1. KMP Algorithm
Code
Def compute_prefix_function (p ):
M = len (p)
Pi = [0] * m
K = 0
For q in range (1, m ):
While k> 0 and p [k]! = P [q]:
K = pi [k-1]
If p [k] = p [q]:
K = k + 1
Pi [q] = k
Return pi
Def kmp_matcher (t, p ):
N = len (t)
M = len (p)
Pi = compute_prefix_function (p)
Q = 0
For I in range (n ):
While q> 0 and p [q]! = T [I]:
Q = pi [q-1]
If p [q] = t [I]:
Q = q + 1
If q = m:
Return I-m + 1
Return-1
2. BM algorithm example
Code
Def BoyerMooreHorspool (pattern, text ):
M = len (pattern)
N = len (text)
If m> n: return-1
Skip = []
For k in range (256): skip. append (m)
For k in range (m-1): skip [ord (pattern [k])] = m-k-1
Skip = tuple (skip)
K = m-1
While k <n:
J = m-1; I = k
While j> = 0 and text [I] = pattern [j]:
J-= 1; I-= 1
If j =-1: return I + 1
K + = skip [ord (text [k])]
Return-1
If _ name _ = '_ main __':
Text = "this is the string to search in"
Pattern = ""
S = BoyerMooreHorspool (pattern, text)
Print 'text: ', Text
Print 'pattern', Pattern
If s>-1:
Print 'pattern' + Pattern + '\ "found at position', s
These two algorithms are mainly used for string matching. Online comments said that the BM performance is better than KMP, and I have not verified it. You can test it with cProfile another day.

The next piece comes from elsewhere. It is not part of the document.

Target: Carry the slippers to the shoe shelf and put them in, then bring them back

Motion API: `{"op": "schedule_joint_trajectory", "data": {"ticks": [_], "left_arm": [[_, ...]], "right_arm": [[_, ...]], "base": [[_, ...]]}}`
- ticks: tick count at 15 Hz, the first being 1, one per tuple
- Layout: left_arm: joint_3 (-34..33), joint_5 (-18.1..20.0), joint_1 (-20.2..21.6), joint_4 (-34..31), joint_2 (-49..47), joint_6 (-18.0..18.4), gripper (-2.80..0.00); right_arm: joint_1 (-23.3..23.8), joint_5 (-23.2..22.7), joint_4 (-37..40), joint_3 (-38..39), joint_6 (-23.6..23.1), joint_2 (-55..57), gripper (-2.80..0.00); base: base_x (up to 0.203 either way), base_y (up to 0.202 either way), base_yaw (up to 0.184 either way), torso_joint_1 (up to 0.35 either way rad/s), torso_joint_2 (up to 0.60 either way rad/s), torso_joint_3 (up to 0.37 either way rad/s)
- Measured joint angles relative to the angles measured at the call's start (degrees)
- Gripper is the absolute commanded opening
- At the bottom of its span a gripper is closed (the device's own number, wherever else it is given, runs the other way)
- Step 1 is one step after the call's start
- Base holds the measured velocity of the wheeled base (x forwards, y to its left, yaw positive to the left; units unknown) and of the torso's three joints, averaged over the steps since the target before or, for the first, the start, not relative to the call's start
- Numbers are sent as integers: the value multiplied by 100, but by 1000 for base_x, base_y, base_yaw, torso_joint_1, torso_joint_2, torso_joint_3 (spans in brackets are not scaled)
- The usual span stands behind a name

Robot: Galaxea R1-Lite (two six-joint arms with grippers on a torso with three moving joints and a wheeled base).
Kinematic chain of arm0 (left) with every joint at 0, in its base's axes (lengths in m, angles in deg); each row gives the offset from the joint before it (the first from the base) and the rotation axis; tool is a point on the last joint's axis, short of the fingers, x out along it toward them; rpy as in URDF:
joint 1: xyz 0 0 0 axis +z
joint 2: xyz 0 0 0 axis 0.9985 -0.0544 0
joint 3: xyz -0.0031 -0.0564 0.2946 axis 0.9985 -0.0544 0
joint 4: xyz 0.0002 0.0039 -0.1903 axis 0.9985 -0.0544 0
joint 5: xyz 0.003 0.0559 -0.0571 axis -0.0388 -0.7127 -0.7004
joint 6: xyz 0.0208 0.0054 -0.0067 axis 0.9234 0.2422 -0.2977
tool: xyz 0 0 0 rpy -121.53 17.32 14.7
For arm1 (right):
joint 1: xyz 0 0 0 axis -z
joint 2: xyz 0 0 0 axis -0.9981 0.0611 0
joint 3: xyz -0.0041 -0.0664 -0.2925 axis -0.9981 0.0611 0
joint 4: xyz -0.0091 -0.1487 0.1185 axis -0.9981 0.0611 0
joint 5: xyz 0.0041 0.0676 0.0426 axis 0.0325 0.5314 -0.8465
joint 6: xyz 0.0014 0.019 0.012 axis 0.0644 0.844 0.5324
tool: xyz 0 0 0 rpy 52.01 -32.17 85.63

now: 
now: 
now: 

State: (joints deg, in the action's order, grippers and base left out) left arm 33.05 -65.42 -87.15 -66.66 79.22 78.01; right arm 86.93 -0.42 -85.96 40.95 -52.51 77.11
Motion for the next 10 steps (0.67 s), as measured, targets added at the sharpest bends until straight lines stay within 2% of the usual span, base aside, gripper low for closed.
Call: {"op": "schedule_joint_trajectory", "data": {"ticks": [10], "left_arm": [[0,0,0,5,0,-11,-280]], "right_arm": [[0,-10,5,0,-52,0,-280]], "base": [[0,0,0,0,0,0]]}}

Ps: Today we use these two algorithms to find the last line of string in the 69K document. KMP uses 0.053 CPU times and BM only uses 0.025 CPU times.
In fact, I would like to take a look at the Sunday algorithm. It is said that it is an improvement of BM, improving a lot of performance. After studying the algorithm, there is more human nature. But now there is no python implementation on the Internet, so try another one in the next day.